Weekly travel health update: E-coli, Ebola, Rabies and Plague
Blog Words : Wanderlust health advice | 03 June

Weekly travel health update: E-coli, Ebola, Rabies and Plague

Weekly round-up of the world's travel health news from Nomad including E-coli in Europe, Ebola in Uganda, Rabies in India and Bubonic Plague in the US

This health advice is provided by Nomad, who offer Wanderlust visitors 10% off equipment online and in store including 10% off vaccinations. See the Nomad website for more details.

Europe – E-coli

An increased number of cases of haemolytic uraemic syndrome (HUS) and bloody diarrhoea caused by enterohaemorrhagic Escherichia coli (EHEC) infection have been reported in Germany. As of 31 May 2011, a total of 373 cases of HUS have been reported in Germany. Six people have died. There have also been 796 reported cases of EHEC (bloody diarrhoea). The majority of cases have been reported in northern Germany, but there are also reports of cases in southern and eastern Germany. This outbreak of HUS is unusual in that there has been a large number of cases in a short space of time, and most cases are adults and predominantly women. In 2010, 65 cases of HUS were reported for the whole year in Germany of whom only six were adults. Cases of HUS and bloody diarrhoea have been reported in other European countries including Denmark, France, the Netherlands, Sweden and the United Kingdom, all of which are associated with travel to Germany.  

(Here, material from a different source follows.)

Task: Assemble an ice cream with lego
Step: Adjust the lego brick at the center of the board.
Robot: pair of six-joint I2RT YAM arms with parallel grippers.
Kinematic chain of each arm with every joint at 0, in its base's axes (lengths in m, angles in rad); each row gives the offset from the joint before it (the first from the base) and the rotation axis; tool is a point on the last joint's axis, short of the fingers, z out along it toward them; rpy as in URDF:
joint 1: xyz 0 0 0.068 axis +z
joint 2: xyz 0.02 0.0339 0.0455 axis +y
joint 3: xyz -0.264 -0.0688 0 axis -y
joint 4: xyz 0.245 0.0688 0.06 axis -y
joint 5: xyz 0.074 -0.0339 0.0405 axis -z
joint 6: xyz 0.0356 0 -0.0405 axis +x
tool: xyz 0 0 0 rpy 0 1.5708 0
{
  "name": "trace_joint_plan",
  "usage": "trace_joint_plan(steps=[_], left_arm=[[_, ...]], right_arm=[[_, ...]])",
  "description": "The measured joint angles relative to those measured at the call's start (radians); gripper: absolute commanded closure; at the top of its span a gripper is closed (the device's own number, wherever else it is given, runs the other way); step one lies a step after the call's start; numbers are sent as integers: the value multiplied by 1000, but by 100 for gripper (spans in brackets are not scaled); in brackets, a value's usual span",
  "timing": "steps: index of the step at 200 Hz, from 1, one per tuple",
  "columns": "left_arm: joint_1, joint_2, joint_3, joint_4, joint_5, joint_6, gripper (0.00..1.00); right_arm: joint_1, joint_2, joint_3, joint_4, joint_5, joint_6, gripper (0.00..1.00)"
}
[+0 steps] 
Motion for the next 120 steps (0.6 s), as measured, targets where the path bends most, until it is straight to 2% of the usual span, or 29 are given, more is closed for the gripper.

Transmission of these bacteria usually occurs through contaminated food or water, following contact with animals, and occasionally from person to person. German authorities believe that a food source of infection is likely and early studies implicate raw tomatoes, cucumbers and lettuce.

Advice for travellers

EHEC is transmitted via the faecal-oral route. There is no vaccine available for travellers to prevent EHEC infection. Travellers to Germany should practise food and water and hygiene precautions. The Robert Koch Institute are advising their local population, in addition to the usual food and hygiene measures concerning the handling of fruits and vegetables, that consumption of raw lettuce, tomatoes and cucumber should be avoided in Germany until further notice. Travellers to Germany should follow the advice of the German authorities. Returning travellers with symptoms indicative of EHEC infection (i.e. bloody diarrhoea, cramping abdominal pain) should seek medical assistance as soon as possible and make sure they mention any recent travel history. (NaTHNaC).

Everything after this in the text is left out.